• Exercise
Please say how many lines in the entries below hold the string "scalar", with no other words.
━━━━━━━━━━━━━━━━
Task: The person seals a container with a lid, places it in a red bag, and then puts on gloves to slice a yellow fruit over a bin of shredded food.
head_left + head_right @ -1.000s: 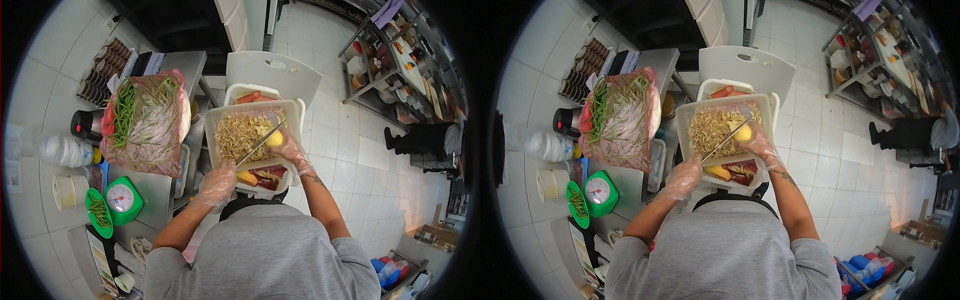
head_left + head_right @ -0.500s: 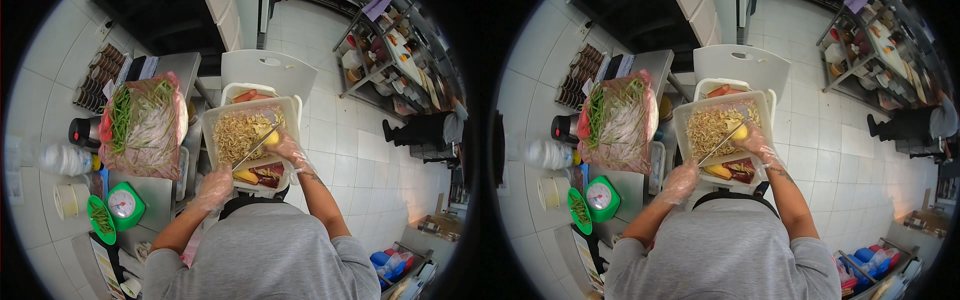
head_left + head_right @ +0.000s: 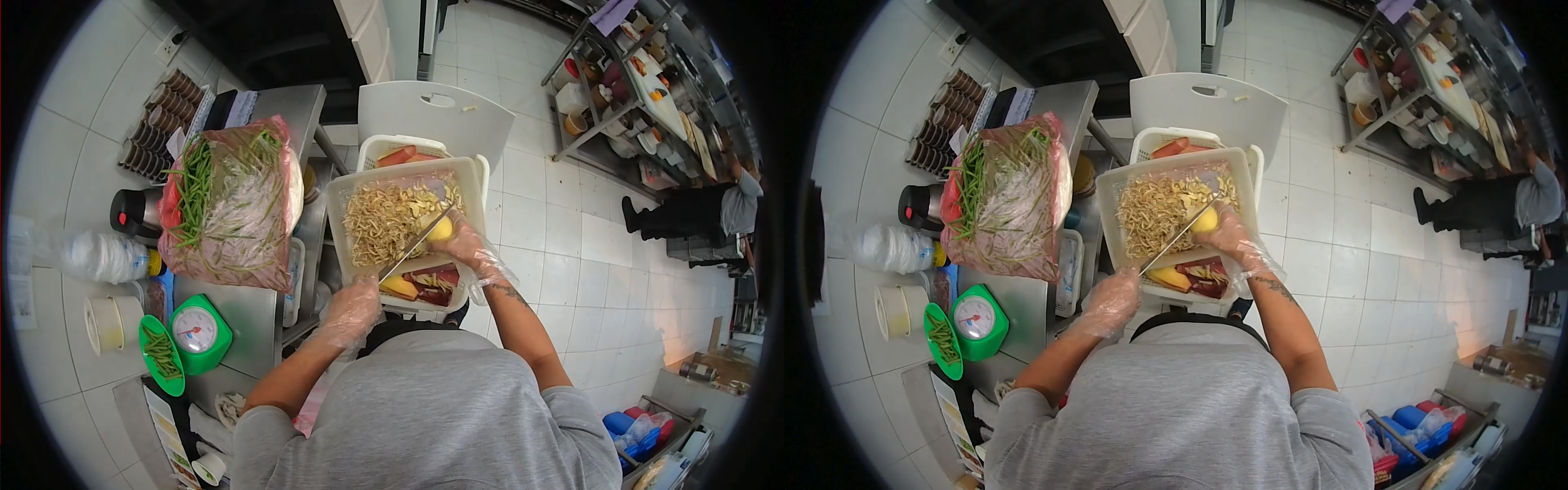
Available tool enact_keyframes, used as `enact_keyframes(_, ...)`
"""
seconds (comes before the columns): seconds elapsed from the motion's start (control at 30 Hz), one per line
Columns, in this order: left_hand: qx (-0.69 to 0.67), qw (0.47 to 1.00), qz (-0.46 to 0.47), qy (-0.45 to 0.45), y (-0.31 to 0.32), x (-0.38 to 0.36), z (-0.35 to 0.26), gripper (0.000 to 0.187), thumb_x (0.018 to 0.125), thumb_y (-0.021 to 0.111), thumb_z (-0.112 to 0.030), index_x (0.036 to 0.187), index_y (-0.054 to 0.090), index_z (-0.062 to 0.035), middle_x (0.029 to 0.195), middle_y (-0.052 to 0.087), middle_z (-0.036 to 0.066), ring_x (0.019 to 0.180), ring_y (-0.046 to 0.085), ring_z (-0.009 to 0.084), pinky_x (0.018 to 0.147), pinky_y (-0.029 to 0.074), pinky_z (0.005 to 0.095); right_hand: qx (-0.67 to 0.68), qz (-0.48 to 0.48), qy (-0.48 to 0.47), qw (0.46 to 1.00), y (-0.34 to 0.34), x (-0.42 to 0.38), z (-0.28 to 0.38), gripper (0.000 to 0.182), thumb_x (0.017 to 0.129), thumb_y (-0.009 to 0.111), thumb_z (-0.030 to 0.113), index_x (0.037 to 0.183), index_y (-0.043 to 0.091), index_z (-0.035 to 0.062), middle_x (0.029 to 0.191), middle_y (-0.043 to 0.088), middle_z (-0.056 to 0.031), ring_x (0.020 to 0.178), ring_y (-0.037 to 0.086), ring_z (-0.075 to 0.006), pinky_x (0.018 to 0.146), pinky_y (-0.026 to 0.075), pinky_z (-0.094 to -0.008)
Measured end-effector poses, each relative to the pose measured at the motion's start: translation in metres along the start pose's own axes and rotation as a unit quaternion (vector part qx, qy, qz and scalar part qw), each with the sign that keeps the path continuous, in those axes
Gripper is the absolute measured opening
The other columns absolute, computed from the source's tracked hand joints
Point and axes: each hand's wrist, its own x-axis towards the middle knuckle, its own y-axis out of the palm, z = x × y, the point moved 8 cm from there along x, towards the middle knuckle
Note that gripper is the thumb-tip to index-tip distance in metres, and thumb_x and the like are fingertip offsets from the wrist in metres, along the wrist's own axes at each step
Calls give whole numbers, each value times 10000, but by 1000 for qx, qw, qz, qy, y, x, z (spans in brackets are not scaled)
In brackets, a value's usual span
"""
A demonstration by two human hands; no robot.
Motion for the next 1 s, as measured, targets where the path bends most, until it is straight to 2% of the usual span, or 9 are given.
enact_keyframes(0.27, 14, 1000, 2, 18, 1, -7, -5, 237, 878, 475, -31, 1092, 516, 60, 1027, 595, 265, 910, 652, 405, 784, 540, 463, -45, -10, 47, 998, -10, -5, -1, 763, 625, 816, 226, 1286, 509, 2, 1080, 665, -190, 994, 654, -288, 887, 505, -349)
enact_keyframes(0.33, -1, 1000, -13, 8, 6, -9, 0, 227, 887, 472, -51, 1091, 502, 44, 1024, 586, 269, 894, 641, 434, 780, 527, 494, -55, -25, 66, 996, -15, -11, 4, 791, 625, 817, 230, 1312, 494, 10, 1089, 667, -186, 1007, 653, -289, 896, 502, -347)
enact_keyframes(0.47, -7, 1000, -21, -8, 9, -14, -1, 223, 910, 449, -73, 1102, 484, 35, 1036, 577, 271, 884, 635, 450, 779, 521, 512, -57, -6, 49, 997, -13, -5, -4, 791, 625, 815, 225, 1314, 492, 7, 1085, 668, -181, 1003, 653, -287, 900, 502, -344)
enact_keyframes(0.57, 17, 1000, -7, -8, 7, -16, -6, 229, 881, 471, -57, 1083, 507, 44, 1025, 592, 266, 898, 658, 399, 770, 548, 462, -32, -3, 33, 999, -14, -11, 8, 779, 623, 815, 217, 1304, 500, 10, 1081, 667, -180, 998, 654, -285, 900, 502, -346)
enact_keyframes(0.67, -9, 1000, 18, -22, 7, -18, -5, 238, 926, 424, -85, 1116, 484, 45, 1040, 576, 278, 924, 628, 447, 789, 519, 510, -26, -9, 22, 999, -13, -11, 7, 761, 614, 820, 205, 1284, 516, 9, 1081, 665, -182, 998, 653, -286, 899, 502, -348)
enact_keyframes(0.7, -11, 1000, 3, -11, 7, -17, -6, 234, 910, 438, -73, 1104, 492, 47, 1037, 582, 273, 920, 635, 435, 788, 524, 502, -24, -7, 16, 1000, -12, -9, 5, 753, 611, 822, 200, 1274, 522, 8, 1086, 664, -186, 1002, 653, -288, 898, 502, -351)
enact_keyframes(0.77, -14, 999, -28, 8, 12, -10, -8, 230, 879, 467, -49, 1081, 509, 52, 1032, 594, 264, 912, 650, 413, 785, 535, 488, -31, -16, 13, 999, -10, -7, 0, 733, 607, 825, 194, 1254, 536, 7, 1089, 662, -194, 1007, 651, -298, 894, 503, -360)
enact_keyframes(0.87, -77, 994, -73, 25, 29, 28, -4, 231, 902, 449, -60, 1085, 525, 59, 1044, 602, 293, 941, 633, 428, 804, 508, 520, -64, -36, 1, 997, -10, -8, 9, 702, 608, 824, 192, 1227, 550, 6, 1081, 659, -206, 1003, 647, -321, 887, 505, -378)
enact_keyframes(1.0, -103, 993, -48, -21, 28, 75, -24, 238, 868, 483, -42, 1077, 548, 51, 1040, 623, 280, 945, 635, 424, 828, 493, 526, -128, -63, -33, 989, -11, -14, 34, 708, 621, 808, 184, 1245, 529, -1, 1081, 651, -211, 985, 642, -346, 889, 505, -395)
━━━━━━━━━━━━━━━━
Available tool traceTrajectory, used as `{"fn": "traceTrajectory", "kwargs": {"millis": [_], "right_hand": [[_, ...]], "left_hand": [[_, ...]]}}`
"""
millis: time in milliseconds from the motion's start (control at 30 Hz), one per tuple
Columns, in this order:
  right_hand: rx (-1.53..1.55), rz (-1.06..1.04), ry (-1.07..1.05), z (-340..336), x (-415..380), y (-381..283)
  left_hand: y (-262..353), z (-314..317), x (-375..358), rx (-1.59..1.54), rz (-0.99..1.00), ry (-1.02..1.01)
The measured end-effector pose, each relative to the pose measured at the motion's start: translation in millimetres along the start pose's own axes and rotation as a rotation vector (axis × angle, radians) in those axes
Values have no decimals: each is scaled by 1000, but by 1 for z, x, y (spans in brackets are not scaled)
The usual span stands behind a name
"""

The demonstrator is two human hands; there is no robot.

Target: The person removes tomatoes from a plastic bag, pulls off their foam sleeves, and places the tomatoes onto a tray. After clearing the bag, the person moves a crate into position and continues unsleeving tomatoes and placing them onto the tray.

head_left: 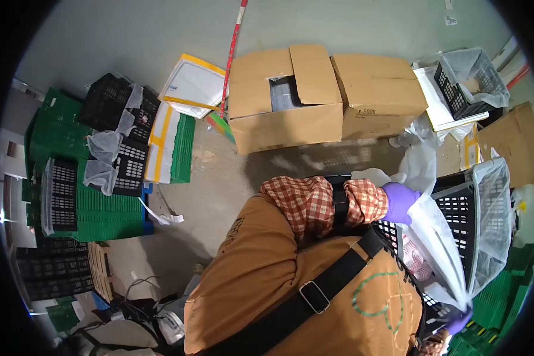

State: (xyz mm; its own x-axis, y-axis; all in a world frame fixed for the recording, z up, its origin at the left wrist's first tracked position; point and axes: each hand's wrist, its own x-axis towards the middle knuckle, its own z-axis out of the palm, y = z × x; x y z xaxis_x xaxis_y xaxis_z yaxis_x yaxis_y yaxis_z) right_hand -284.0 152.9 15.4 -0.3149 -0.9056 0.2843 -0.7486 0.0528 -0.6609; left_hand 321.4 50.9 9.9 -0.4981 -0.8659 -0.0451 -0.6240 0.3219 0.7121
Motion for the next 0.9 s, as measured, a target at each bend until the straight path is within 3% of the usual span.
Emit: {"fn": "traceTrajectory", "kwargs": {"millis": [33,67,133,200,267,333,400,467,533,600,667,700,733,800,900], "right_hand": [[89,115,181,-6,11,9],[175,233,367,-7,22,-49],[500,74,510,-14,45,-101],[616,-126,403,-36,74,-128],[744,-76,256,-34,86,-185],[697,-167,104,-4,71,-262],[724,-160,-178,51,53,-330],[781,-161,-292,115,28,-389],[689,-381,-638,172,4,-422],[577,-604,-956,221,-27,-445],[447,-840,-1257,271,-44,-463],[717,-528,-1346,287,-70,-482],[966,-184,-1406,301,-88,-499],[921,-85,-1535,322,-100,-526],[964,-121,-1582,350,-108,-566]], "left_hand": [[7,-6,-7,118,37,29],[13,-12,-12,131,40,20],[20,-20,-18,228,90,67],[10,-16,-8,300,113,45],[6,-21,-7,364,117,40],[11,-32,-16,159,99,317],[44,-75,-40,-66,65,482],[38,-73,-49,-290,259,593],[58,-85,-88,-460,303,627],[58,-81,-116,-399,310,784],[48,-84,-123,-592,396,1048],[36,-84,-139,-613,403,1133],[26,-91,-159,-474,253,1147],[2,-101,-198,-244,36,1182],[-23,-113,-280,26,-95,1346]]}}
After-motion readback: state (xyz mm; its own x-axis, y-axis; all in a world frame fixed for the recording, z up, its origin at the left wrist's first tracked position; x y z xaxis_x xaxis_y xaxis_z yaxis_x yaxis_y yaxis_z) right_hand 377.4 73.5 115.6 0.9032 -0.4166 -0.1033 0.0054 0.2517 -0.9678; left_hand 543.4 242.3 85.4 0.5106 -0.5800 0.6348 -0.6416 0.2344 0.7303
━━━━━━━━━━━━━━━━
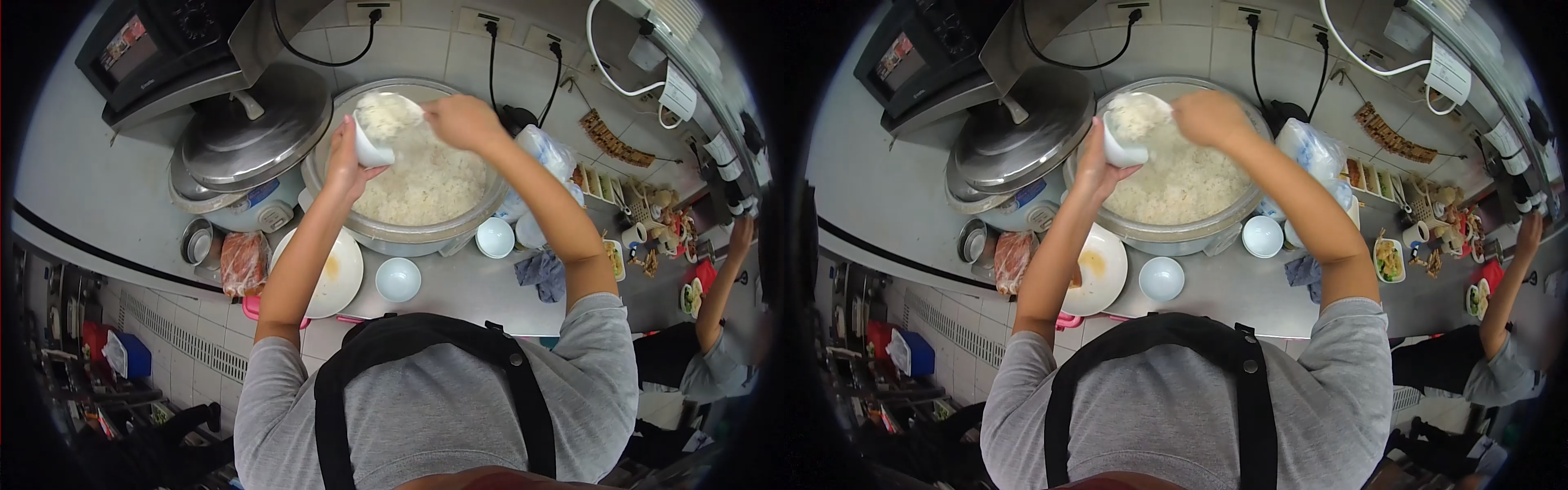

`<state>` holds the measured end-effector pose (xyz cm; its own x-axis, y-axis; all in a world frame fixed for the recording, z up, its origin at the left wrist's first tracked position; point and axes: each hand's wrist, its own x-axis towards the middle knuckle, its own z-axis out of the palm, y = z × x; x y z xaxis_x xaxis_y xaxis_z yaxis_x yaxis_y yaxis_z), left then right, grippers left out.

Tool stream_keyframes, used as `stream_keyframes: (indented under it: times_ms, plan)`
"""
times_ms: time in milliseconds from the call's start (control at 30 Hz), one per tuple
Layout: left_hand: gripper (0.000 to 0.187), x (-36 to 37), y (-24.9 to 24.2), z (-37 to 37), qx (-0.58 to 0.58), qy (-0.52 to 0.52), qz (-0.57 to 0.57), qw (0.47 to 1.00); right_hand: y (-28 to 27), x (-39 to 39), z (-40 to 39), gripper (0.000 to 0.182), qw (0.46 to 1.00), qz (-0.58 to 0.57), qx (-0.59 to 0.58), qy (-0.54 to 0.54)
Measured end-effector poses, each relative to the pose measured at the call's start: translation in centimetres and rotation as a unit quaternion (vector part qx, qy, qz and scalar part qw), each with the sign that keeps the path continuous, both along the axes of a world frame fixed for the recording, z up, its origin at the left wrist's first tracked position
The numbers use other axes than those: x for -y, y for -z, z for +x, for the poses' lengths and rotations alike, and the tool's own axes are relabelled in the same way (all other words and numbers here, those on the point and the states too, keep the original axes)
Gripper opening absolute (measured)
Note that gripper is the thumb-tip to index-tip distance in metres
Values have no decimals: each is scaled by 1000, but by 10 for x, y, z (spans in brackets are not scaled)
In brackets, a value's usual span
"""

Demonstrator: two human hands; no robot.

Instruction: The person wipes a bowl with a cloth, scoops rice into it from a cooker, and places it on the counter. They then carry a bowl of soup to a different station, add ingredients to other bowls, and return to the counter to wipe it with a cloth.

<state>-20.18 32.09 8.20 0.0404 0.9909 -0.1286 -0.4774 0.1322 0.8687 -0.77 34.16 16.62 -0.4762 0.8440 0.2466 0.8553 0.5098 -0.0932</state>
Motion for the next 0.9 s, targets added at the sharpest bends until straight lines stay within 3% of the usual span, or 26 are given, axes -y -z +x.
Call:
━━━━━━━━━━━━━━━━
• Response to this task
2